Интересно написано Лихачевым об отношении Достоевского к времени: время у Достоевского на "коротком поводке" - обо всем рассказывается впритык, сразу после событий, что моментально создает ощущение тесноты, напряжения, торопливости - нужно решать и делать все быстро, "долгого времени" в романах Достоевского никому не дано. Перевозбужденный герой как бы торопит, мучает время, а время, не давая никакой перспективы для размышлений, подгоняет и мучает героя. Лихачев точно отмечает сумбурность диалогов, часто они без начала и без конца, смысл их не сразу ясен, они будто не сделаны для чтения, а подслушаны, являются случайными (а значит, достоверными) кусками жизни.
Рассматривая сочинения писателей XIX века, например загадочного и недооцененного Лескова, Лихачев делает такое открытие: "Стыдливость формы придает реальности". То есть - изложенное как бы неумелым, стесняющимся рассказчиком внушает большее ощущение достоверности.
Модному течению той поры, так называемому "чистому литературоведению", Лихачев противопоставляет созданное им "конкретное литературоведение". "Чистое литературоведение" шло от модного лозунга: "Искусство для искусства". Предлагалось рассматривать "чистую ценность" каждой строки, без каких либо "наценок", как то: биография автора (героическая или трагическая), сходство с жизнью (никак не повышает ценности текста), время создания (не нужно рассматривать, поскольку оно не убавляет и не прибавляет ничего к "чистой красоте" текста).

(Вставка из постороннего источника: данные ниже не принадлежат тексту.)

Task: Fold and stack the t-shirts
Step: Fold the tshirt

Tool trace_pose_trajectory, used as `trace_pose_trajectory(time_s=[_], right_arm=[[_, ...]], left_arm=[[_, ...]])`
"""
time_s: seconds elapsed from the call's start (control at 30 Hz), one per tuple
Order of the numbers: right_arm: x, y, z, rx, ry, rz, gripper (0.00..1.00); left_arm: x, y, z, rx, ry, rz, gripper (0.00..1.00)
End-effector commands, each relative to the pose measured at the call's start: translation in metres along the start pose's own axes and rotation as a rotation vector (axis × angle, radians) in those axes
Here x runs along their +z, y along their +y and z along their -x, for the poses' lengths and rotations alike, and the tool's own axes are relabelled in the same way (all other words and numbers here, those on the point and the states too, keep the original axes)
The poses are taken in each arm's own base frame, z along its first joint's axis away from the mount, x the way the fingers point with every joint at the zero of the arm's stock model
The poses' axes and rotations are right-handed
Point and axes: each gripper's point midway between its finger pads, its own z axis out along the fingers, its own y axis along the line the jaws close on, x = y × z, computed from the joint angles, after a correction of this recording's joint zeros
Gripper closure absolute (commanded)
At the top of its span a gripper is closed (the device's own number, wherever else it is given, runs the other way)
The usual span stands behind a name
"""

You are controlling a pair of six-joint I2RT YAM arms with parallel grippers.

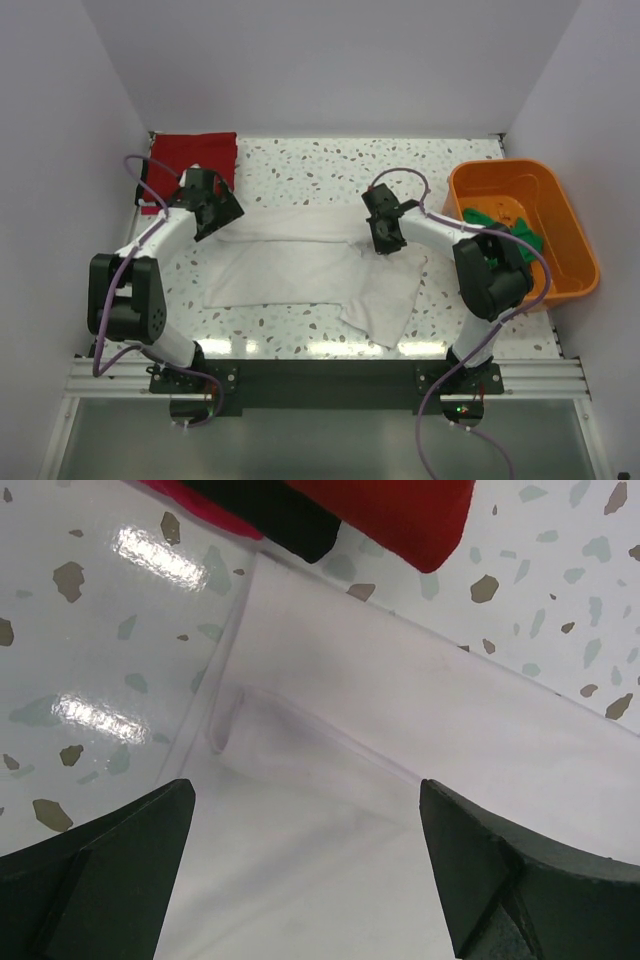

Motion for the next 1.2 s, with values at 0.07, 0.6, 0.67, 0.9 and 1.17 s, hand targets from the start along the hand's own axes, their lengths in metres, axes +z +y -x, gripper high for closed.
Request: trace_pose_trajectory(time_s=[0.07, 0.6, 0.67, 0.9, 1.17], right_arm=[[-0.017, -0.012, 0.007, 0.039, -0.059, -0.039, 0.97], [-0.023, -0.037, -0.033, 0.038, -0.011, -0.128, 0.97], [-0.020, -0.040, -0.039, 0.043, 0.003, -0.144, 0.96], [-0.026, -0.045, -0.040, 0.087, -0.027, -0.162, 0.80], [-0.063, -0.013, -0.031, 0.085, -0.092, 0.090, 0.08]], left_arm=[[-0.007, 0.010, 0.005, 0.003, -0.030, 0.026, 0.00], [-0.011, 0.020, 0.005, 0.002, -0.038, 0.076, 0.00], [-0.013, 0.025, 0.005, 0.000, -0.040, 0.094, 0.00], [-0.022, 0.036, 0.000, -0.016, -0.040, 0.130, 0.00], [-0.044, 0.048, -0.023, -0.049, -0.001, 0.120, 0.00]])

Не случайно все эти модные "чистые литературоведы" вместо поэтического слова "поэма", "баллада" или даже просто "отрывок" больше используют сухое слово "текст", без каких-либо "эмоциональных добавок". Так какими же критериями оценивать текст? Предлагается некий набор малоубедительных способов.
Лихачев в ответ предлагает конкретное литературоведение, нечто пограничное между реальностью и литературой. Текст, а лучше сказать - строка, тем лучше, чем больше она "пахнет" временем, жизнью, массой других обстоятельств, диктующих строку, - так считает Лихачев, и с ним трудно не согласиться. Почему, спрашивает Лихачев, так волнуют нас строки:
Зимы ждала, ждала природа.
Снег выпал только в январе.
На третье в ночь.
Потому, объясняет Лихачев, что здесь скрыто затаенное, присущее всем нам крестьянское чувство страха перед неурожаем: если долго не выпадает снег, озимые в земле замерзают, и грозит голод.

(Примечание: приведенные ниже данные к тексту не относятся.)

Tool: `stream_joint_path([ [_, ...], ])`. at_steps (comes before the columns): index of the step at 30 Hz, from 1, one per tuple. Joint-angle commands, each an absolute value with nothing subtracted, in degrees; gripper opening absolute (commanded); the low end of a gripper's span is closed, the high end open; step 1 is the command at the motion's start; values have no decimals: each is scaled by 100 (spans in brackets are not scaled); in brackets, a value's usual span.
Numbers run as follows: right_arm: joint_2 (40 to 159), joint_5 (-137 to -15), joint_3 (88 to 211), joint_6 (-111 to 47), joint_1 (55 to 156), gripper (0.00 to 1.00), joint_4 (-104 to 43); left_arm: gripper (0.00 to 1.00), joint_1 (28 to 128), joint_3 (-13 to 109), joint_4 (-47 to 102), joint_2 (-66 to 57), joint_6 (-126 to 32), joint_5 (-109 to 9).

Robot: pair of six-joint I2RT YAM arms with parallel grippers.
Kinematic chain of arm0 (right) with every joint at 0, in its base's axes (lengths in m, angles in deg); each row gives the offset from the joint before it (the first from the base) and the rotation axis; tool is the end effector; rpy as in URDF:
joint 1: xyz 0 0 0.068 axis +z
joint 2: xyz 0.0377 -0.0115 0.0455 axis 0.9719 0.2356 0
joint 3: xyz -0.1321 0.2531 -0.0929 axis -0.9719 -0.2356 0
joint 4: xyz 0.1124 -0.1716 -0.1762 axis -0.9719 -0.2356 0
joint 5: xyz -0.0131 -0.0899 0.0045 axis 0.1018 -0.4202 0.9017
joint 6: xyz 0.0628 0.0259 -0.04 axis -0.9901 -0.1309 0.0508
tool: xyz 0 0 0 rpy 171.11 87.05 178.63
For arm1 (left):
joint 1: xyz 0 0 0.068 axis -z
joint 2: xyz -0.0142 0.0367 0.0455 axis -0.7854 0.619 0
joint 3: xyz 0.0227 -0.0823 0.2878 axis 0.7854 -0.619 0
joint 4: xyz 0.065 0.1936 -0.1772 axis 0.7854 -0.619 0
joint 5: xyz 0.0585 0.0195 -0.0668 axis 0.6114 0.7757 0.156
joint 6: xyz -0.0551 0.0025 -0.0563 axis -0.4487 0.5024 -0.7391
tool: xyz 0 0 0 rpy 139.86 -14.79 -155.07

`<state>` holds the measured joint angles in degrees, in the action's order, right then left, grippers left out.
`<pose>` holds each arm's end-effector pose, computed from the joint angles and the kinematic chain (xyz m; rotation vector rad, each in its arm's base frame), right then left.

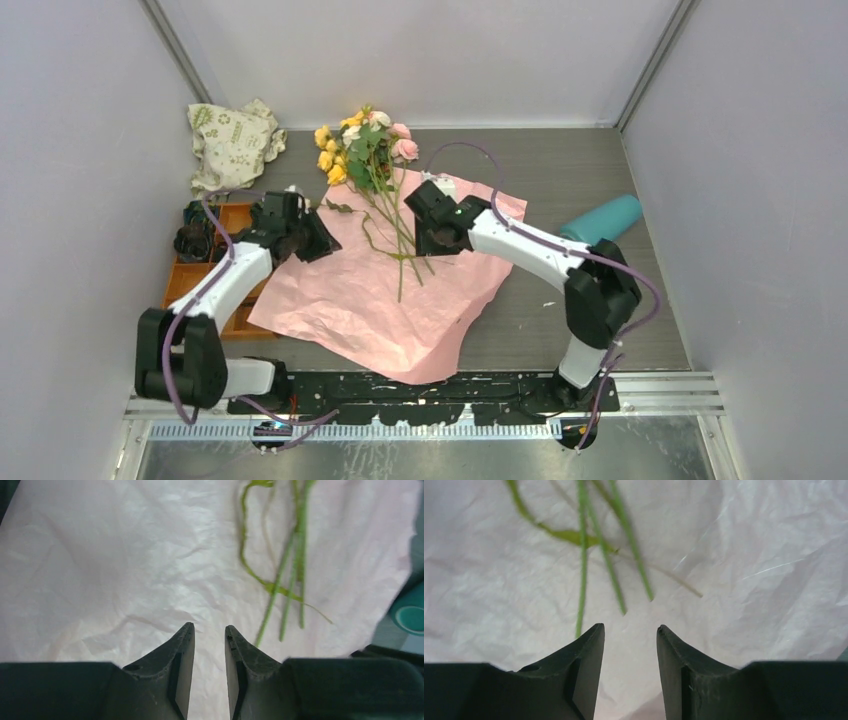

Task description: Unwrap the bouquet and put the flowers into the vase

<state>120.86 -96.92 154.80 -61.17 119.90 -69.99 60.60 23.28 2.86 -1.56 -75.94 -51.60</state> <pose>0.3063 0.2691 0.2377 -0.0886 2.6067 0.1817 0.2892 -0.0569 0.2070 -0.6249 2.4978 -0.5603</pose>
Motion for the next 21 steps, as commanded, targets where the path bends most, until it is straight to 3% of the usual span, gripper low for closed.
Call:
stream_joint_path([
  [1,11269,-9951,14750,-6478,12709,49,-7384,31,6164,2415,-89,-1109,-7562,-5076],
  [12,9607,-10136,12724,-8656,13921,49,-7738,31,6227,2531,-316,-1634,-7673,-5421],
  [18,9172,-11752,13867,-8744,13685,53,-8884,32,6380,2660,-275,-1705,-7790,-5525],
  [21,9253,-11675,14501,-8341,12600,55,-8951,31,6662,2767,-141,-1638,-7859,-5492],
])
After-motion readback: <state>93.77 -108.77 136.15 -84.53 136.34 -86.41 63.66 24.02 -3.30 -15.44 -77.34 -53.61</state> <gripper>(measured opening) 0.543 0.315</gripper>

Что значит, спрашивает Лихачев, - "его лошадка, снег почуя…"? Какой такой дополнительной информацией, убедительной точностью эта строка волнует нас - хотя разгадку мы уже давно забыли? Люди, хорошо знающие лошадей, объясняет Лихачев, конюхи, крестьяне, кавалеристы - знают эту тайну: лошади, оказывается, подслеповаты и часто больше доверяются нюху, чем зрению. Поэтому "снег почуя" трогает нас почти забытой, но волнующей правдой. Такой вот тайный подтекст всегда обогащает строку, делает ее загадочной, многозначной, волшебной. В этой теории Лихачева звучит отзвук еще университетских штудий, семинара у знаменитого профессора Льва Владимировича Щербы - "семинара медленного чтения", когда они долго читали одну строку, стараясь понять все ее тайные смыслы. Например, в "Медном всаднике" долго изучали одну строчку - "не одолев их буйной дури", пытаясь понять, к чему относится слово "их" и какие еще тайные, вторые и третьи смыслы заложены в этой строфе.